**WHAT THE EXERCISE ASKS**
Restate word for word the line with "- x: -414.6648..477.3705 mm" and all lines after it; please stop only at the end of the listing below.
(DATA EXTRACT begins)
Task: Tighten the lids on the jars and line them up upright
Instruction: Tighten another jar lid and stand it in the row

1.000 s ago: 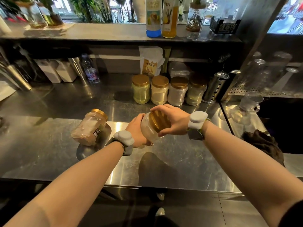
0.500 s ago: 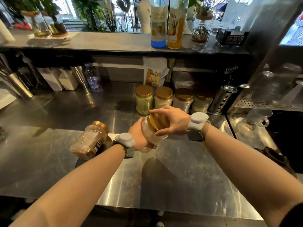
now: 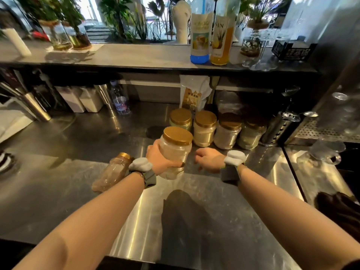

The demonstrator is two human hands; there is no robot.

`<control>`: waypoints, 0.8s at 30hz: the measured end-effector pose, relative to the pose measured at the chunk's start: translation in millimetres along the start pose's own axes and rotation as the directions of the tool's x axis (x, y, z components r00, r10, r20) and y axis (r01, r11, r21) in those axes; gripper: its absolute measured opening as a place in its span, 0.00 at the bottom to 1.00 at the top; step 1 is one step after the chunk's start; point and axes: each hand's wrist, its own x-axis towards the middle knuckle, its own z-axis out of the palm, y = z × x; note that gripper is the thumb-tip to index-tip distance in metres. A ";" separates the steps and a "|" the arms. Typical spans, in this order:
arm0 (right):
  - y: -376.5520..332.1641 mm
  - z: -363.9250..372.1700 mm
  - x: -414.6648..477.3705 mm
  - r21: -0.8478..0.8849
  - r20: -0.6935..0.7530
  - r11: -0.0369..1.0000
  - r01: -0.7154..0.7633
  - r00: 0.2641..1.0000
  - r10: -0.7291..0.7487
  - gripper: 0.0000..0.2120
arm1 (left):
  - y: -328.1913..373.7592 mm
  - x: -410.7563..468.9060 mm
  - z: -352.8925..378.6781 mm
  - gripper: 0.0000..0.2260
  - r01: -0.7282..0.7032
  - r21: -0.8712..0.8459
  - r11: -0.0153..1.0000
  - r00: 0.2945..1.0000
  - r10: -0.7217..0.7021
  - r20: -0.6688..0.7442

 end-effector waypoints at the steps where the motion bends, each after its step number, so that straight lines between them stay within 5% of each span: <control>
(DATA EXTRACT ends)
**ANSWER TO THE PROBLEM**
  - x: -414.6648..477.3705 mm
  - r21: -0.8478..0.8849
  - r20: -0.6935..0.7530
  - r11: -0.0369..1.0000
  - r01: -0.7154..0.7633
  - r00: 0.2641..1.0000
  - r10: -0.7291..0.7487
  - gripper: 0.0000..0.2120
arm1 (left):
  - y: -328.1913..373.7592 mm
  - x: -410.7563..468.9060 mm
  - z: -352.8925..378.6781 mm
  - gripper: 0.0000..0.2260
  - r01: -0.7282..0.7032
  - r21: -0.8712..0.8459
  - r11: -0.0153..1.0000
  - r00: 0.2945..1.0000
  - r10: -0.7217..0.7021
  - r20: -0.6688..0.7442

 end-effector waypoints at the steps where the motion bends, each after its step number, so that straight lines between them stay within 5% of each span: <control>

The answer is complete.